Volcanic hot spots such as the ones that created the Hawaiian Islands have long been considered stationary points, created by processes deep within the earth’s interior.

Using new paleomagnetic data and analyses, researchers John Tarduno, a professor of earth and environmental sciences at the University of Rochester; Richard Bono, a former post-doctoral research associate in Tarduno’s lab and now a post-doctoral researcher at the University of Liverpool; and Hans-Peter Bunge, a geophysicist at Munich University, provide conclusive evidence that hot spots are not fixed but are moving. The research, published in Nature Communications, solves a major debate about the origin of the large-scale structure of the earth’s surface and deep interior.

The earth’s lithosphere is the outermost shell of our planet, composed of seven major puzzle pieces known as tectonic plates. While today each of the tectonic plates roughly encompasses one of the seven continents and the Pacific Ocean, scientists believe the pieces once fit together to form supercontinents. Earth’s last supercontinent, Pangea, began to break apart about 175 million years ago. Much of the earth’s seismic activity, including earthquakes and volcanoes, occurs at the boundaries of the tectonic plates.

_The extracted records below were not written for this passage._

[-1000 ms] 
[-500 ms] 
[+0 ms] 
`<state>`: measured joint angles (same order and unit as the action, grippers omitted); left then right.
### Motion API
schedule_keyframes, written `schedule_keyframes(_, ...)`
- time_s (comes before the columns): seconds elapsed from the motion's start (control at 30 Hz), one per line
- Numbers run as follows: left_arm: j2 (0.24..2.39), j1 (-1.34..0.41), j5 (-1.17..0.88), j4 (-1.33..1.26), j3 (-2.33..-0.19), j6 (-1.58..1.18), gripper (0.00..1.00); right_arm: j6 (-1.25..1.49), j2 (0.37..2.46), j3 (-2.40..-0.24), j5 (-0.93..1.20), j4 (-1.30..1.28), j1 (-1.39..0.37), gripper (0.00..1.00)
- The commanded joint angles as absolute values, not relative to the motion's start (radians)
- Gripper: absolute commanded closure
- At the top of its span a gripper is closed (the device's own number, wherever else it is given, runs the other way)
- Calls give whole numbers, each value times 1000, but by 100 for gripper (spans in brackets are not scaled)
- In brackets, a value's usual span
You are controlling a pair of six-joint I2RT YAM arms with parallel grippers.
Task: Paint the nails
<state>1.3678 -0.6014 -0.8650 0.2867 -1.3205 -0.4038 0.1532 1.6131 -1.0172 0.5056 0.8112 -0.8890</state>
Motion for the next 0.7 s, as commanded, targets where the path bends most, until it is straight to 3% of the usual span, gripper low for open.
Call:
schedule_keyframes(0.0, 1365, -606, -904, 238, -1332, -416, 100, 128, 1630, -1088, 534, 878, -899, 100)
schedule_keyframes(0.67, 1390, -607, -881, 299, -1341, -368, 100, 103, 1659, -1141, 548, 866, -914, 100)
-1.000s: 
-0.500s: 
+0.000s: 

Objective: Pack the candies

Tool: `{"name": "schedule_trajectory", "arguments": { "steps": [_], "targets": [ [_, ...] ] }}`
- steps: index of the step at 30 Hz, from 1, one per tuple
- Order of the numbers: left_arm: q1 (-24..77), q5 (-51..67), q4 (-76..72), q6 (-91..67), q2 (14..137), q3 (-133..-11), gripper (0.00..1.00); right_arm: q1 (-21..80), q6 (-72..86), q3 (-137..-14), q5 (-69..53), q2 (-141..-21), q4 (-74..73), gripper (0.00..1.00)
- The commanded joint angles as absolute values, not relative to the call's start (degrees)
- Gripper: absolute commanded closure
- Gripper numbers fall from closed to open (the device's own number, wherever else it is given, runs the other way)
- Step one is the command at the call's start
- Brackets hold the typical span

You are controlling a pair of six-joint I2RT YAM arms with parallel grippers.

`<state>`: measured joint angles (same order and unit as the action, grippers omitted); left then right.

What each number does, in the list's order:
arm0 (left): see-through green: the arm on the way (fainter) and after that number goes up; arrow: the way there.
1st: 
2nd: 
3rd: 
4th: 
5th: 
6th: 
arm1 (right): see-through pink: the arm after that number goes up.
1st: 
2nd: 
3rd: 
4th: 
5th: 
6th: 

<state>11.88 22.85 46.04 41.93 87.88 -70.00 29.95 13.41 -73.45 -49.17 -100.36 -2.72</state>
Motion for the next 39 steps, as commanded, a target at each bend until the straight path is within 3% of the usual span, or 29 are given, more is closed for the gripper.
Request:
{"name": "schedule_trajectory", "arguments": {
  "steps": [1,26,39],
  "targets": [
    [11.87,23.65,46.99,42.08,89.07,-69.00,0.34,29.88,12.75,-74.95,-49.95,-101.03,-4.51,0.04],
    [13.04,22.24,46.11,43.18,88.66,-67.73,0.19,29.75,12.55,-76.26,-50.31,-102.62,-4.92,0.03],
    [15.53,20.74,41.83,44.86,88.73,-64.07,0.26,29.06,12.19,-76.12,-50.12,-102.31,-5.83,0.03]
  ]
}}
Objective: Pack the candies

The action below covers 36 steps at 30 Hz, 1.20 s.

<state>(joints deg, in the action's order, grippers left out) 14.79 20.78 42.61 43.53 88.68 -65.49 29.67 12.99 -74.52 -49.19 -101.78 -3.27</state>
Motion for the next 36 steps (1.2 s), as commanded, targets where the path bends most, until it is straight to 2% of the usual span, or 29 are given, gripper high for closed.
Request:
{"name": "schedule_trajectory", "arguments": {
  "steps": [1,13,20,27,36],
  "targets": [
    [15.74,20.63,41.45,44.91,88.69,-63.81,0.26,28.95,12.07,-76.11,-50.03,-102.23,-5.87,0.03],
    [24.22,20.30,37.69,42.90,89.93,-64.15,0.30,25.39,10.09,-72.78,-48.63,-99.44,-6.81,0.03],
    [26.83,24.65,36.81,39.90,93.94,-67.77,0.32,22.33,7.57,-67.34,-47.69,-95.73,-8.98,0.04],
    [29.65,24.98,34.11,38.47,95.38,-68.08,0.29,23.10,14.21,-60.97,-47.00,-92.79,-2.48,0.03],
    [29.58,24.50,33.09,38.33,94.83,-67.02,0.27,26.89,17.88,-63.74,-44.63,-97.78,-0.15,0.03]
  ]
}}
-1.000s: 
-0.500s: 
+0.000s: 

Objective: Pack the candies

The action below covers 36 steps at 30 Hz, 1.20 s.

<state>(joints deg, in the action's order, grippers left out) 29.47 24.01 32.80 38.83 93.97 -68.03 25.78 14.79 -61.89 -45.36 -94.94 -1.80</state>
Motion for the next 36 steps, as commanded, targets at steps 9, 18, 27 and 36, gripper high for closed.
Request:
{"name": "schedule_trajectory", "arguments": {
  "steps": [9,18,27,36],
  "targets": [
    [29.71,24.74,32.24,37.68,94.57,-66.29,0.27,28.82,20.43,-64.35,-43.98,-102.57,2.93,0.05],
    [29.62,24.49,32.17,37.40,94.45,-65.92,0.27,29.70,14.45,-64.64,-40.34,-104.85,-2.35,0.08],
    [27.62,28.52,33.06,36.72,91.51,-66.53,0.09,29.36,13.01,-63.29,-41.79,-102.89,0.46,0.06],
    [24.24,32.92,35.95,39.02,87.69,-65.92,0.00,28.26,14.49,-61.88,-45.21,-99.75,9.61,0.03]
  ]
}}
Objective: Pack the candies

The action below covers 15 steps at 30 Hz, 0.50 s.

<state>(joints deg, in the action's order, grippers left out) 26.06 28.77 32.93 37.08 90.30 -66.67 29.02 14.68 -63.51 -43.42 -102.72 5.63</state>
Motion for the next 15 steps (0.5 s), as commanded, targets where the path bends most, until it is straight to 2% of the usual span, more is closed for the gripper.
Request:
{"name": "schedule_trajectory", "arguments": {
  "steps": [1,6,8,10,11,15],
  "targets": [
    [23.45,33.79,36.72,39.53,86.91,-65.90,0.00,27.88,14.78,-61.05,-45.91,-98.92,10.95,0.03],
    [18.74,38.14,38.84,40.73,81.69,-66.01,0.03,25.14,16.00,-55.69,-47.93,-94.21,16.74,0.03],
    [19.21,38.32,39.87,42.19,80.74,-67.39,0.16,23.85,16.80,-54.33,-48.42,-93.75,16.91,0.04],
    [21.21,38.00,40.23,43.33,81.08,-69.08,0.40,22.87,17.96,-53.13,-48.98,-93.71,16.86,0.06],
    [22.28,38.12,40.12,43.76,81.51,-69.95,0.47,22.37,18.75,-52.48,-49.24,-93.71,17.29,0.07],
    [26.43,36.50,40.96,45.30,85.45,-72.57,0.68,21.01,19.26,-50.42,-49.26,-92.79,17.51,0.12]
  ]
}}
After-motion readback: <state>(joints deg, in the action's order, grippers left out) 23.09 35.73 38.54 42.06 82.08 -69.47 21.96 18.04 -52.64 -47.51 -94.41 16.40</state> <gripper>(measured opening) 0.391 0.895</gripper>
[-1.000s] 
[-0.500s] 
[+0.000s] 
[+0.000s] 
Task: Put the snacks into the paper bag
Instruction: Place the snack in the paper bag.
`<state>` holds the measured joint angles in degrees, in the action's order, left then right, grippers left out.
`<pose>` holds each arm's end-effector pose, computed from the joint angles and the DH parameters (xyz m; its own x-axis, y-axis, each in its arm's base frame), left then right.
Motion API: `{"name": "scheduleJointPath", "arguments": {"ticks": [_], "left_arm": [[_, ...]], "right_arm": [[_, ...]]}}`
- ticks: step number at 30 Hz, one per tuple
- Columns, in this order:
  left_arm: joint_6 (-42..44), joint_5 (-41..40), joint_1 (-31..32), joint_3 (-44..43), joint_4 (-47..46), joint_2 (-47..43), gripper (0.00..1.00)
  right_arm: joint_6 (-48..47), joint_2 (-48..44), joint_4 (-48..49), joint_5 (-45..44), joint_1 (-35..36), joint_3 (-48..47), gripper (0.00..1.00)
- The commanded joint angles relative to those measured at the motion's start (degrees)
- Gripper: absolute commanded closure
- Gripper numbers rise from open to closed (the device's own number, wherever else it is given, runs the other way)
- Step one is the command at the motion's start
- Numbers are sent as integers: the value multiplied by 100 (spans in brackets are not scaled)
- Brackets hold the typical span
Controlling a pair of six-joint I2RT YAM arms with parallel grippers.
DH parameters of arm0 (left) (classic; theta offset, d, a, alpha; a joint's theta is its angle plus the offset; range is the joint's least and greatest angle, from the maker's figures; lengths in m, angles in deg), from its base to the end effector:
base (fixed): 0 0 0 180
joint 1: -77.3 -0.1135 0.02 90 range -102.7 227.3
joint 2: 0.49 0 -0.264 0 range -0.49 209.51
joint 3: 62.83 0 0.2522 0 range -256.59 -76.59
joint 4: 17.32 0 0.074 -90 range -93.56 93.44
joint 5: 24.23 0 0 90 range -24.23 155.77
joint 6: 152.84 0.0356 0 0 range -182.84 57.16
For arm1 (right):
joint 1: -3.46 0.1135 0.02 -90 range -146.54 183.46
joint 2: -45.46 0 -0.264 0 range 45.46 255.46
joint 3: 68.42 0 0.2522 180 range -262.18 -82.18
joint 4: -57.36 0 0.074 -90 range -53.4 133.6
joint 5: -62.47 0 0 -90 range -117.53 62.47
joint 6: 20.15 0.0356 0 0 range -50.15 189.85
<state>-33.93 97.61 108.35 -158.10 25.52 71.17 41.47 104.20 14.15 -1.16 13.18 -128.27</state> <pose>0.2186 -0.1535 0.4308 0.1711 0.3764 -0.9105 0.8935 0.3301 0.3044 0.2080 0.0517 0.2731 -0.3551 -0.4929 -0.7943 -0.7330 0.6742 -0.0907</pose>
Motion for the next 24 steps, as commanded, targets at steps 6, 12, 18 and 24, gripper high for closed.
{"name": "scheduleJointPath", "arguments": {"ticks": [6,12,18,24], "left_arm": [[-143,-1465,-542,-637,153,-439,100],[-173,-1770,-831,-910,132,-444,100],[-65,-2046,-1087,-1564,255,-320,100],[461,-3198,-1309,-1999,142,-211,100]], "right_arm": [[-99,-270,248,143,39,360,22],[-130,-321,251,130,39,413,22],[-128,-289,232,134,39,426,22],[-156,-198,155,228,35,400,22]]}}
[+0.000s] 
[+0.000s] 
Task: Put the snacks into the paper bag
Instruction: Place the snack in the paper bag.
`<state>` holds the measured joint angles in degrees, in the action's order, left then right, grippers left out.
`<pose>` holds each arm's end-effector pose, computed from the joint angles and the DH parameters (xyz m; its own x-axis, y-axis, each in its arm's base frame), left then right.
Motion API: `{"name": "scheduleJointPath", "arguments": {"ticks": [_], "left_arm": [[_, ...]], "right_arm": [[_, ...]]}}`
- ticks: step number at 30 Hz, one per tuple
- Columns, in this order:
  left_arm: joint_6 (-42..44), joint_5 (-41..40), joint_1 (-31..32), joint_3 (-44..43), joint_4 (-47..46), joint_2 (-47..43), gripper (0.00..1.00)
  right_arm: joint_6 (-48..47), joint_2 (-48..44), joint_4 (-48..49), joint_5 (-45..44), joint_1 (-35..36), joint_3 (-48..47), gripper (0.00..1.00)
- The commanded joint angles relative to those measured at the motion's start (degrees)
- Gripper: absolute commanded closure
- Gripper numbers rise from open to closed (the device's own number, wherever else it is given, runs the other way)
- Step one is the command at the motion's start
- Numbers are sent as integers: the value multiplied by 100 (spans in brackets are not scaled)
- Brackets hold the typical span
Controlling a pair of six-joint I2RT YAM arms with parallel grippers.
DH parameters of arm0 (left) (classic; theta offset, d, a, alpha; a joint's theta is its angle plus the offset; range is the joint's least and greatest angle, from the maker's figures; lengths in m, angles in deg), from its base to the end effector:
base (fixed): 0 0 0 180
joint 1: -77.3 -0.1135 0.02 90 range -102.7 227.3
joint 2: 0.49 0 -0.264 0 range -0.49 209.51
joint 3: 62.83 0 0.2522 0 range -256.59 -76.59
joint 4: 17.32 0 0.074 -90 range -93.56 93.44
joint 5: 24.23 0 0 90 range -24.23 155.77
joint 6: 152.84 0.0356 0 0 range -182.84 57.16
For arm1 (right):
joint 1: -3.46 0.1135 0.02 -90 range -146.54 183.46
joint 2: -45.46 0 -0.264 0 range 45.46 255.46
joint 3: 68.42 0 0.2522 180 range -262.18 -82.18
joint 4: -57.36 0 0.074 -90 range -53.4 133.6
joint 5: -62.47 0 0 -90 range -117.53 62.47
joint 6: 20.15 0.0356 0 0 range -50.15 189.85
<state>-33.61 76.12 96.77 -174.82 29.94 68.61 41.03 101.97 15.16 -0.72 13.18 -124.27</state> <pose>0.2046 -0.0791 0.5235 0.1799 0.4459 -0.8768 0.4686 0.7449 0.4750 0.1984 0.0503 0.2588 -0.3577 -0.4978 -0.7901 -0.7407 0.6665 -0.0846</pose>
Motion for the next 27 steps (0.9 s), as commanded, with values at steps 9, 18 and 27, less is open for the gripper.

But there are other regions on earth characterized by volcanic activity, independent of the plate boundaries. Researchers refer to these areas as hot spots. Hot spots are thought to develop above abnormally hot upwellings of magma in the earth’s mantle called mantle plumes. Although researchers cannot travel to the mantle to observe these processes, they are able to infer hot spots because of the volcanism that develops when the magma pushes through the lithosphere. The most active hot spots include those beneath Yellowstone, the Galapagos Islands, Iceland, and Hawaii.